Walter acknowledges that there are some “unscrupulous players” in the industry — “yes, the large companies, the three major air medical providers in the country, but there are also some small private companies that are putting out really unrealistic bills,” he said — but argues that insurance companies are also trying to turn a profit for their shareholders, in part, by lowballing air ambulance bills.
“I’ve sat at some meetings — drove eight hours to go to the meeting — and was basically shoved a piece of paper across the table that said, ‘This is what we pay,’” Walter said. “Air medical providers as well as insurers need to migrate toward the center. I think insurers need to understand that there are some costs associated that they don’t want to talk about, the cost of readiness, and then the providers need to realize that they need to come down on the costs.”
Some air ambulance companies are calling for a pause on the surprise billing conversation until a Department of Transportation advisory panel on air ambulance surprise billing — authorized by the 2018 bill reauthorizing the Federal Aviation Administration — has a chance to run its course. Members were appointed to the panel last month and will have 180 days to deliver a report to the DOT secretary and the Department of Health and Human Services on their recommendations.
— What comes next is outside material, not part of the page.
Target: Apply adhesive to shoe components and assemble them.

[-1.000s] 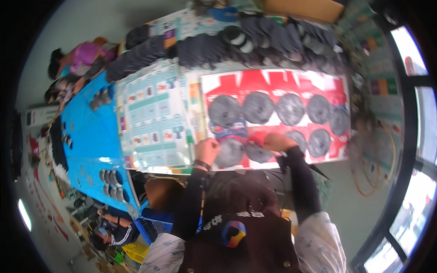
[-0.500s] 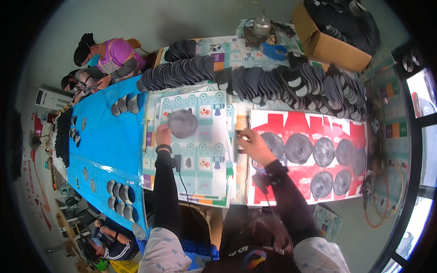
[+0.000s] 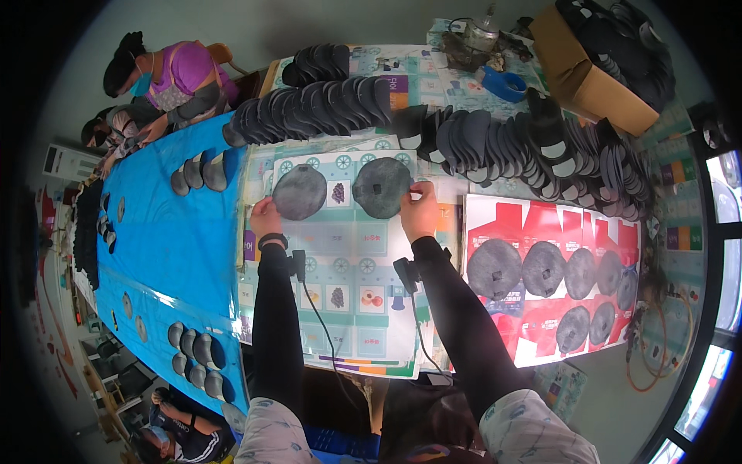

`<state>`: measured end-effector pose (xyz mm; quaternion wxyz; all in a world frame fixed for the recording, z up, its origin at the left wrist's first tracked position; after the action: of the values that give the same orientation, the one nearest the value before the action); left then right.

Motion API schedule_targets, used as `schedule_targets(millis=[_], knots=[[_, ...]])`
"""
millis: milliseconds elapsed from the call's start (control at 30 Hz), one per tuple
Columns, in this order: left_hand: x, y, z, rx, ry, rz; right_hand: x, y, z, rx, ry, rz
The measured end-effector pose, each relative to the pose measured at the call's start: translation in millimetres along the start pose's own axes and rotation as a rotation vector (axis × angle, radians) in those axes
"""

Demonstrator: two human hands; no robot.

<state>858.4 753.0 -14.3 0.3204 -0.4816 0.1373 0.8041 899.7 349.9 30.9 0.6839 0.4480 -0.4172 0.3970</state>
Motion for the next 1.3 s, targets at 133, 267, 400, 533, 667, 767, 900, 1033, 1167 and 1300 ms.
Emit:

They’re also asking for Medicare collect data on the cost of providing ambulance services — primarily from the standpoint of boosting Medicare reimbursement rates for the services, though that data could also be used to better understand the costs on private insurance side of the market. Such a requirement was put in place in 2018 for ground ambulances but not air ambulances.
Insurance companies, meanwhile, would like to see Congress open up the 1978 Airline Deregulation Act and carve out air ambulances from the federal preemption clause, which would allow states to regulate them.
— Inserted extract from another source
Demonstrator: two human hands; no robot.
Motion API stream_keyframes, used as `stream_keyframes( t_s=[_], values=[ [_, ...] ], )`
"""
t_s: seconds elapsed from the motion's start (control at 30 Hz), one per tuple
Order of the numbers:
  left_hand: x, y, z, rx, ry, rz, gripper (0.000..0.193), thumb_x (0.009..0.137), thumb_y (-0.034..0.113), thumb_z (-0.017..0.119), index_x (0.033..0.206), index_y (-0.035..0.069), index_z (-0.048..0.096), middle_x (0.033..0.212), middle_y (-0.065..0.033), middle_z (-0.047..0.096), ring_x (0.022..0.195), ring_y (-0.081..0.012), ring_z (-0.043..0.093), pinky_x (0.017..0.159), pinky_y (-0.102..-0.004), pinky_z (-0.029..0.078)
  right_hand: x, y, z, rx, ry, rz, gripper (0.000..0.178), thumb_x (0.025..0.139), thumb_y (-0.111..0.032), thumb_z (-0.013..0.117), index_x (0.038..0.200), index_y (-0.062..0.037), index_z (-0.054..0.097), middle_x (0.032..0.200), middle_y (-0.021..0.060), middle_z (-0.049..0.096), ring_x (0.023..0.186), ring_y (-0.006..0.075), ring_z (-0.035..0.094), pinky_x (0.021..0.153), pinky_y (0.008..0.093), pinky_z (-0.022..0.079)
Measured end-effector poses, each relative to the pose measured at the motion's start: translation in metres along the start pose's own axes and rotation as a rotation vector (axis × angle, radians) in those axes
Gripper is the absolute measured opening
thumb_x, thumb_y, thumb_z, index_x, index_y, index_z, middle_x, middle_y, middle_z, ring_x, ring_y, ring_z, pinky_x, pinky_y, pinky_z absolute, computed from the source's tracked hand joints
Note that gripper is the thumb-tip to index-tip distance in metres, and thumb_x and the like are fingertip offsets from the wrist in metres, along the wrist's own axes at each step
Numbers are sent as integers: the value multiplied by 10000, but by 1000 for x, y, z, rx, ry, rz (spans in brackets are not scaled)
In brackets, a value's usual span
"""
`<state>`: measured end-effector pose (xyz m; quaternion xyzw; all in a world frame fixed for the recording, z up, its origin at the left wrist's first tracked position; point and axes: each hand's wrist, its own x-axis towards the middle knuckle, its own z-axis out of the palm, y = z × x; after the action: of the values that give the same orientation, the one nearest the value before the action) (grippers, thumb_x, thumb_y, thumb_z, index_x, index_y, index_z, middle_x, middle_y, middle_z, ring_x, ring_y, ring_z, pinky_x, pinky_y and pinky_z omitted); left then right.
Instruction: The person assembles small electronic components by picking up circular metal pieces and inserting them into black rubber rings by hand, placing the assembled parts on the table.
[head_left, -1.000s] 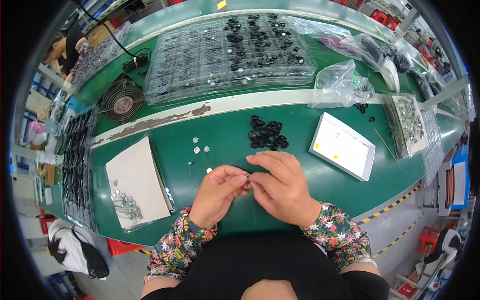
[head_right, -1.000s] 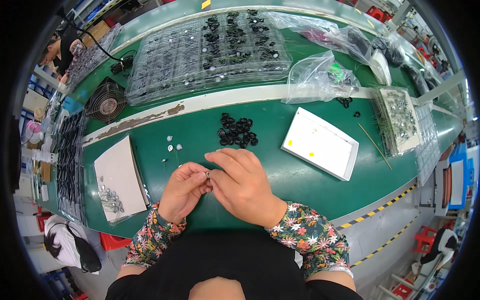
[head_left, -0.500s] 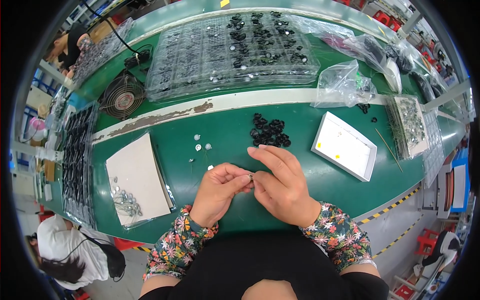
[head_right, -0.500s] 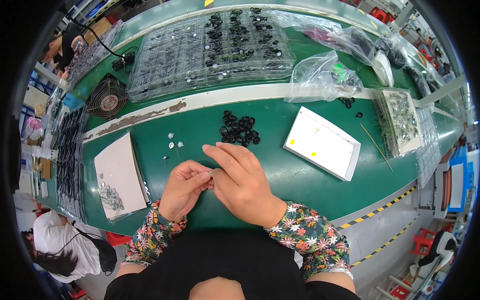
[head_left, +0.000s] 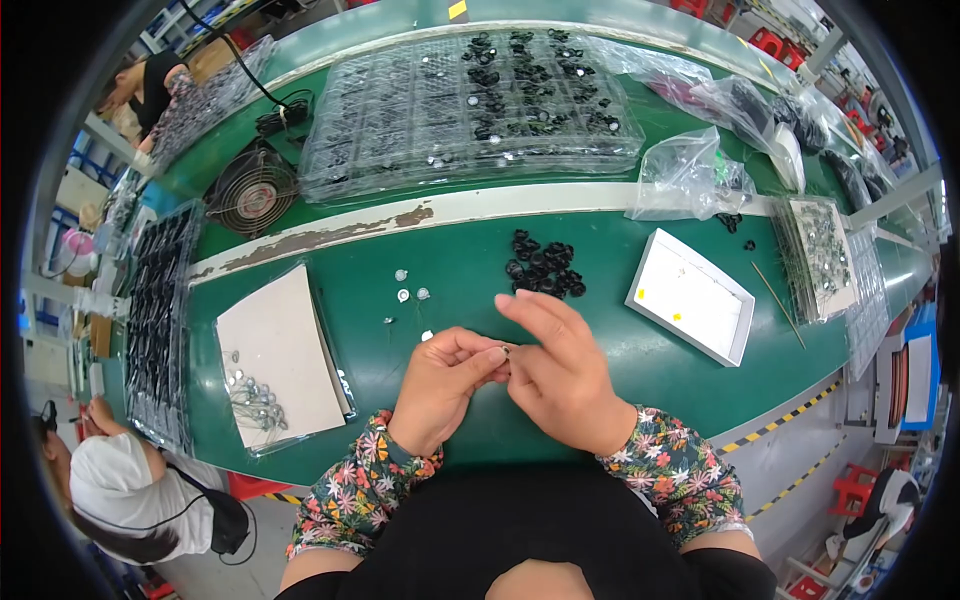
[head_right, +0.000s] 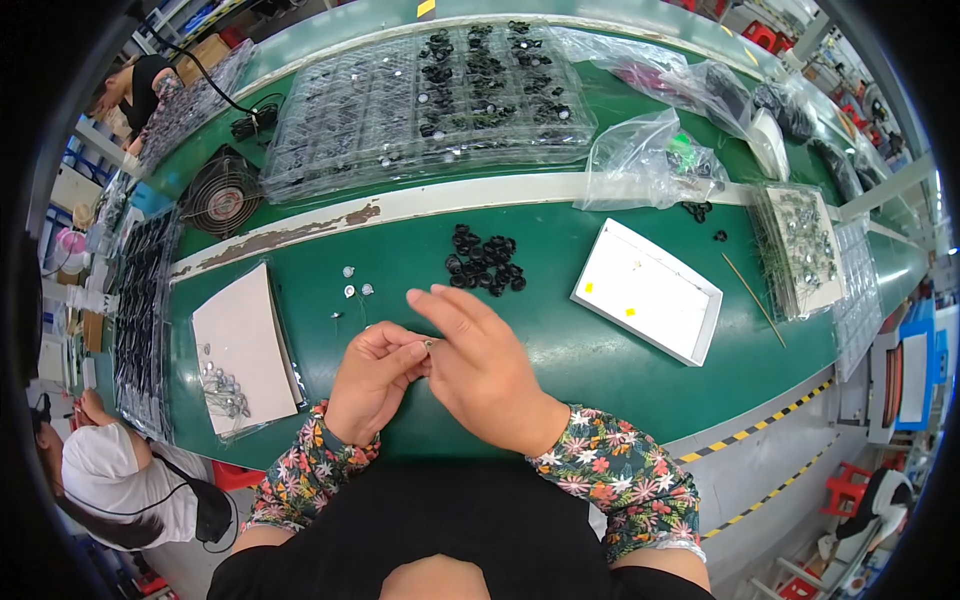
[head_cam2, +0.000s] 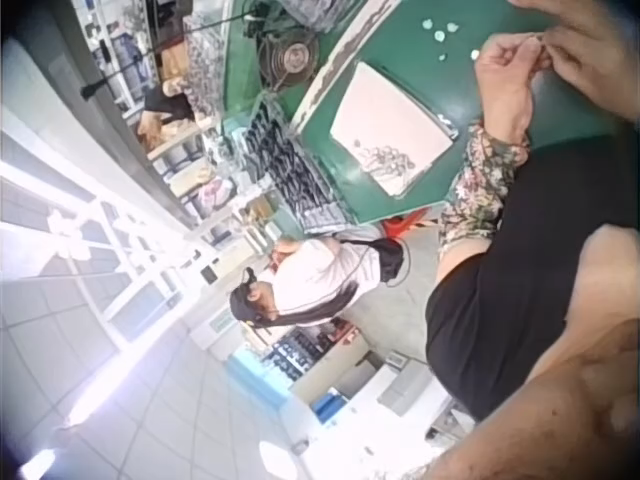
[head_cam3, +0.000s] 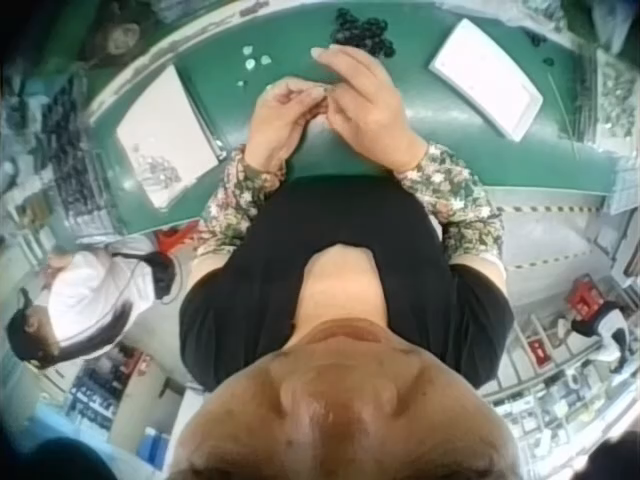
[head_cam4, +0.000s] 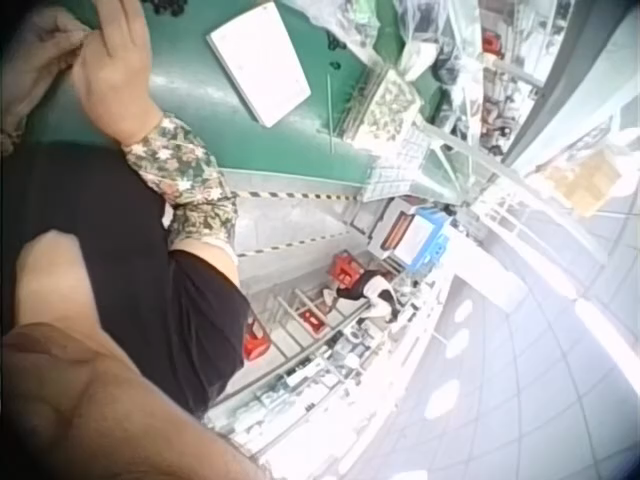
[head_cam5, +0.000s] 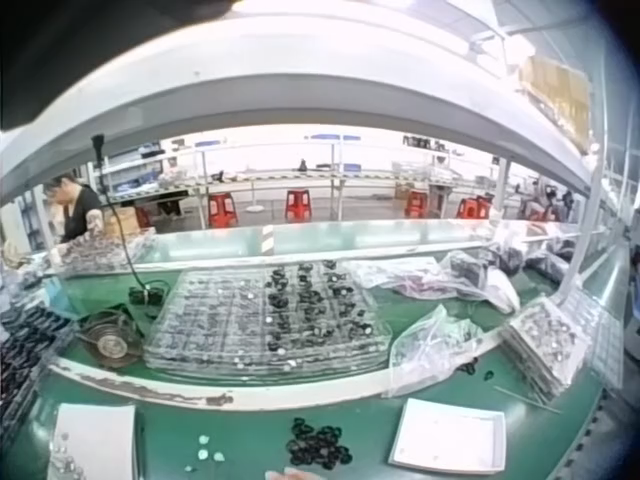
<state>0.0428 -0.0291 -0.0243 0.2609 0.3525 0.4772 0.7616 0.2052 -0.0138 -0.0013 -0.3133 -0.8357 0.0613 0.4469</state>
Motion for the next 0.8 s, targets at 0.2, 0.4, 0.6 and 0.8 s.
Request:
stream_keyframes(
  t_s=[0.2,0.4,0.6,0.8],
  values=[
    [2,1,-1,-2,-13,-11,53,870,19,596,921,8,604,910,-105,658,797,-146,627,757,-279,520,1,3,-1,100,23,161,138,592,37,634,711,45,566,1177,156,551,1070,352,542,843,412,502],
    [1,-1,3,-27,7,28,51,868,13,596,918,9,606,877,-89,654,793,-146,626,755,-281,521,-3,2,3,-96,4,-102,122,613,38,625,716,57,561,1176,177,546,1064,362,547,842,421,504],
    [1,1,5,-7,25,35,40,867,13,597,906,8,606,873,-95,658,789,-149,627,753,-283,523,-1,1,5,69,18,45,113,616,55,626,701,44,552,1179,175,549,1062,364,545,852,424,493],
    [2,1,0,49,-2,0,64,892,51,569,937,18,601,923,-89,650,806,-145,614,773,-297,507,-1,8,-1,338,3,420,115,645,54,635,672,-9,544,1180,144,563,1066,312,551,865,389,475]
  ],
)
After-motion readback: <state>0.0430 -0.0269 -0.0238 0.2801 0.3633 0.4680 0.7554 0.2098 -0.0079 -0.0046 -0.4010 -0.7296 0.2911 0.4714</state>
“The states have plenty of regulatory capabilities to protect consumers and ensure access to this vital service and that the federal government doesn’t need to step in here,” Dugan said.
There’s also another approach to surprise billing being considered in Congress right now that would require out-of-network disputes to go to a baseball-style arbitration, an approach Nevada took when it passed a surprise billing law earlier this year. (That law, however, doesn’t apply to the federally regulated air ambulance companies.)
No further action has been taken on the Senate Health bill since it was voted out of committee in June. But air ambulance providers have threatened that they may need to scale back their operations should it become law.
For Nevada’s frontier communities, that’s a frightening prospect.
In West Wendover, local ground ambulances race out I-80 daily to the salt flats to meet inbound helicopters from Salt Lake City. They don’t have time to wait for the helicopter to make the 120-mile journey to the frontier border town. They just go.
“If they get to the hospital 30 minutes quicker, that can be the difference,” Mayor Daniel Corona said.
In medicine, it’s called the golden hour, the first hour after trauma during which medical intervention is most likely to prevent death.
When ground and air ambulances meet, the helicopter finds a safe place to touch down and receive the patient. Then, they’re back up and whirring toward Salt Lake, racing against the clock.